Si on imprime à la verticale, il est préférable d’avoir un support à la base pour éviter que l’objet imprimé ne décolle du plateau durant l’impression. On place donc un Brim soit une bordure pour bien tenir en place la photo-objet. J’ai laissé le brim par défaut soit 20 lignes sur 8 mm. Tout dépend de la grandeur de l’objet imprimé, il faut ajuster la bordure en conséquence pour s’assurer d’un bon support.

Une fois tous les paramètres ajustés on envoie le programme de commande numérique (G-code) à l’imprimante.

Voilà, la petite photo imprimée, il ne reste qu’à retirer la bordure. Puisque le produit final est courbé, il tient debout sans support.
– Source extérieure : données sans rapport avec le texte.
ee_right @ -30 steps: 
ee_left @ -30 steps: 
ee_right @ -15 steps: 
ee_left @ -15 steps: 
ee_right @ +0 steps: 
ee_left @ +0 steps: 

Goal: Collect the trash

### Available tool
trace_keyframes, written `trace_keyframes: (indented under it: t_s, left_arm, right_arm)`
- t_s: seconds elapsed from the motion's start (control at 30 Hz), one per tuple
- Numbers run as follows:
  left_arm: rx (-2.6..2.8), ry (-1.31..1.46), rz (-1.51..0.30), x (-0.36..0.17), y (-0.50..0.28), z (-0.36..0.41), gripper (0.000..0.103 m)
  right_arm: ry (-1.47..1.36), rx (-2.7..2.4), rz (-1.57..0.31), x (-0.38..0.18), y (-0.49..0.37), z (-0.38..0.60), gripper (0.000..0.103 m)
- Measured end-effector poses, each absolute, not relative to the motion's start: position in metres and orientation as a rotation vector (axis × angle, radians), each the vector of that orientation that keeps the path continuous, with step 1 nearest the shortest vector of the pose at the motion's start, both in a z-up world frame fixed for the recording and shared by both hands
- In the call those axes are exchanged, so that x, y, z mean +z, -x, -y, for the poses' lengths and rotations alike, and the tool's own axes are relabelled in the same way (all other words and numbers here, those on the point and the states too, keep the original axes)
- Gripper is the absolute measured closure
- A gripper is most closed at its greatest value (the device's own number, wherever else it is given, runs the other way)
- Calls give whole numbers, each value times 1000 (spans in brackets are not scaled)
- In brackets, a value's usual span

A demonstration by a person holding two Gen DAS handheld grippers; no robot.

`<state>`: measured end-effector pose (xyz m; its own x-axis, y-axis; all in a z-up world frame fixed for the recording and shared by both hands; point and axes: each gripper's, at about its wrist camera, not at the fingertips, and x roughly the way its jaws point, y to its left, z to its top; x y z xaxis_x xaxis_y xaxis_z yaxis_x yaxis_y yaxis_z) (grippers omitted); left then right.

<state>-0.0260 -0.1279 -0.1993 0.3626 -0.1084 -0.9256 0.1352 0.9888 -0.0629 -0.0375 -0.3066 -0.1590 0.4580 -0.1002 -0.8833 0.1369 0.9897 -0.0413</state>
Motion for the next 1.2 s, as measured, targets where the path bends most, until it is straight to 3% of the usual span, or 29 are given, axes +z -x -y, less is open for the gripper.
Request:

Je me suis amusée à le rétro-éclairer grâce à de petites lumières colorées. Mon modèle n’est pas sans défaut, malheureusement, mais pour l’expérience je suis vraiment satisfaite et surprise du résultat.

J’aime le côté un peu vieillot de la lithophanie créée avec l’imprimante 3D. On perçoit les fines couches ce qui ne me déplaît pas. Cette expérience me donne en vie de réaliser une petite veilleuse ou un abat-jour, sûrement un projet à venir.

Et vous, tenterez-vous l’expérience de la lithophanie? L’avez-vous déjà fait?